■ Task objective
Tell how many lines of the data include the word "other". Nothing but the number belongs in the answer.

(Exercise material begins)

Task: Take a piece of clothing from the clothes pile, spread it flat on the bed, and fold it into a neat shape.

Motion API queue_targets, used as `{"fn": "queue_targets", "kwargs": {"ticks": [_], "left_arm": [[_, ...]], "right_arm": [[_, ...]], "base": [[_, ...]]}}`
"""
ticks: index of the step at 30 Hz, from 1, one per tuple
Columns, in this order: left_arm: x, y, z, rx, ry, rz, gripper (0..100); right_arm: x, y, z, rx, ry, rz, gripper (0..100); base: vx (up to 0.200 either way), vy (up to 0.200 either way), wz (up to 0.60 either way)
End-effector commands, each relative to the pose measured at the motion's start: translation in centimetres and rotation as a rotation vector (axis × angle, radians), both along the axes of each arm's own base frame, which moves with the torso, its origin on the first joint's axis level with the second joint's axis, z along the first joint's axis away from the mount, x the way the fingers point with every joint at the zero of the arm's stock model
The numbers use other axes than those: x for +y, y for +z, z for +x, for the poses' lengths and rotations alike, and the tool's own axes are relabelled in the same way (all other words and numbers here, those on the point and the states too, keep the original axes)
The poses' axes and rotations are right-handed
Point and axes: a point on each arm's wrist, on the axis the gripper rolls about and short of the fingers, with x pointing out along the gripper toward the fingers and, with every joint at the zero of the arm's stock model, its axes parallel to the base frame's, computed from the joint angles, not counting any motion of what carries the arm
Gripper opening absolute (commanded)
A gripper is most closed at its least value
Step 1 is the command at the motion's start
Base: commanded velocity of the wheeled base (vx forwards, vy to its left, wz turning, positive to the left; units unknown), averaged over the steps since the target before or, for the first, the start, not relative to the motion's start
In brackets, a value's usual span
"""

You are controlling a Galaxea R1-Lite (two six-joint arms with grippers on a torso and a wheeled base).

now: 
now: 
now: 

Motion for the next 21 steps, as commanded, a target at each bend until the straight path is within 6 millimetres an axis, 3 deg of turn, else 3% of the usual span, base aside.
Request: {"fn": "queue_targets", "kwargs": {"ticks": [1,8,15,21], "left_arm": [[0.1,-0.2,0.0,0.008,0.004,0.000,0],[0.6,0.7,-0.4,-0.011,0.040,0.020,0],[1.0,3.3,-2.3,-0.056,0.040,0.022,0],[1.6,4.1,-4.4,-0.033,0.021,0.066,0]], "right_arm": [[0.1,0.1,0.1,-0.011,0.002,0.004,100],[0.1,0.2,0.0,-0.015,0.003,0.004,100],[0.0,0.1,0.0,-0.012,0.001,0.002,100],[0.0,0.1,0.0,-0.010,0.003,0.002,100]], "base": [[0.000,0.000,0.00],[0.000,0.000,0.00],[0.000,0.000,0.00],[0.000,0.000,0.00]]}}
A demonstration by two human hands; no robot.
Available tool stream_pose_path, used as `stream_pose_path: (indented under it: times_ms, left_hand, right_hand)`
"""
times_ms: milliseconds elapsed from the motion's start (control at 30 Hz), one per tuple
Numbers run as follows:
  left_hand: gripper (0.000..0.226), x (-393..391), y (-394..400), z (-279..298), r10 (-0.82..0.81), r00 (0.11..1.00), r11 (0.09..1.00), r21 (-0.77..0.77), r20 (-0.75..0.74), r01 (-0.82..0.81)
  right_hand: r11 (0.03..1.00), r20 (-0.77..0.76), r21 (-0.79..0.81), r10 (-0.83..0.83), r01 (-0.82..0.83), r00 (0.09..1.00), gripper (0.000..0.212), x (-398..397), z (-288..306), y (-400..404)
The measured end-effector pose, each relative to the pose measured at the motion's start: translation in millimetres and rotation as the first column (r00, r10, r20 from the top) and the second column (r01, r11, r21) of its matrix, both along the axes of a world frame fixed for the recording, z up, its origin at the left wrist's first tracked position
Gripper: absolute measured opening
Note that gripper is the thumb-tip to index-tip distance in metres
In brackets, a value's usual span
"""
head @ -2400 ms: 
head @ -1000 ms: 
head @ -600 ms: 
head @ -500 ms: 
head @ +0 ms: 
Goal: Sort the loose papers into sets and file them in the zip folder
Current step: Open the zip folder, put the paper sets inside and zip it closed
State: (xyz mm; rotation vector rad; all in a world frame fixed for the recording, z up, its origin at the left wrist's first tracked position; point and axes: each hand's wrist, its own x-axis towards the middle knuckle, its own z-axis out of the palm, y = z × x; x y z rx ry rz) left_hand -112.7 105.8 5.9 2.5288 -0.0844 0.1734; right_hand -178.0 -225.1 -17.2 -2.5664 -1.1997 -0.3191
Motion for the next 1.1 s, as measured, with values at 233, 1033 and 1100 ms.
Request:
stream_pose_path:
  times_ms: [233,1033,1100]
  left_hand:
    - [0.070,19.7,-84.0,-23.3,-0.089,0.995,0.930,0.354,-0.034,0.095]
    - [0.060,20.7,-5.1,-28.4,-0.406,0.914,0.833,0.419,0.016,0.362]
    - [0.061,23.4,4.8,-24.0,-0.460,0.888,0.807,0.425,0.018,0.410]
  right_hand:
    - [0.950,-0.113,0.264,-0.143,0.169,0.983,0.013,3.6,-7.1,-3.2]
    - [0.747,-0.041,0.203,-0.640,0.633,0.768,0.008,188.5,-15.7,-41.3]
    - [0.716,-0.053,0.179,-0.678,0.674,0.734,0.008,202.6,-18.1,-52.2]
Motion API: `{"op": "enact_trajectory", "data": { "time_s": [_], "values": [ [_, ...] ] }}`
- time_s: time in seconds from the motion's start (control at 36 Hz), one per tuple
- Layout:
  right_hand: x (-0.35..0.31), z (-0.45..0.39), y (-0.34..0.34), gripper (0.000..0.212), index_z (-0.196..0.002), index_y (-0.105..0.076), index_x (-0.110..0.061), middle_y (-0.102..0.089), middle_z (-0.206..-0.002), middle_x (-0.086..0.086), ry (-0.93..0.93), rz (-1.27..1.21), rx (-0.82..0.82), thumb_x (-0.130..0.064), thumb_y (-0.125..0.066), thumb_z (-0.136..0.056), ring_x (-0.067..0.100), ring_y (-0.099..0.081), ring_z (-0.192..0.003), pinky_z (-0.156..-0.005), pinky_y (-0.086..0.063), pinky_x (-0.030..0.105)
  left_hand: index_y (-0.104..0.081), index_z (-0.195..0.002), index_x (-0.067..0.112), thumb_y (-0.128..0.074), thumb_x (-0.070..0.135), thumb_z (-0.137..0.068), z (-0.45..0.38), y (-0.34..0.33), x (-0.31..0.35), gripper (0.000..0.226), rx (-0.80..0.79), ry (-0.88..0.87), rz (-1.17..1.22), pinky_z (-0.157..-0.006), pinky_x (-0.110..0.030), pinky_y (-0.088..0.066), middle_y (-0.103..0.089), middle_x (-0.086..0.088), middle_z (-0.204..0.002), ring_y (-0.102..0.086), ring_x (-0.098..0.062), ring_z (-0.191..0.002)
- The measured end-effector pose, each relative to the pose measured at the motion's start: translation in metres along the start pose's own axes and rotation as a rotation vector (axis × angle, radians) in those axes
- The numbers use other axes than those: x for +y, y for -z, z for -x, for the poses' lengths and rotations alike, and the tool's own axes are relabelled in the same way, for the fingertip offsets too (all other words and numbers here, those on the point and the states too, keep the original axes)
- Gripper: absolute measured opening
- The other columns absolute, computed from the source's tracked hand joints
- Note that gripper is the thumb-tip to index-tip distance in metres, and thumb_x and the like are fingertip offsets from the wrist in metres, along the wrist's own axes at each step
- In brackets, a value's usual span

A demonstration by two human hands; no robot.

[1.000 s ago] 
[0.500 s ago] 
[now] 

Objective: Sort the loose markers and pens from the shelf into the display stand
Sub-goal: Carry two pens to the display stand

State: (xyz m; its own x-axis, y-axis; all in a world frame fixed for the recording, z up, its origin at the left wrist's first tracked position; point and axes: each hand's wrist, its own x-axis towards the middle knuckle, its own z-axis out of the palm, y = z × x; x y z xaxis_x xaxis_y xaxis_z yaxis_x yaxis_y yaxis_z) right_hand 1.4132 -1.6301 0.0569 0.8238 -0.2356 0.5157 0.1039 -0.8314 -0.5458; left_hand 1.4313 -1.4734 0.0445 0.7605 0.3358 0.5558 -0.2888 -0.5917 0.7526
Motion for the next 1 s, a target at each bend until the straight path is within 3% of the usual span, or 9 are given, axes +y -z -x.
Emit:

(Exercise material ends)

■ Answer box
3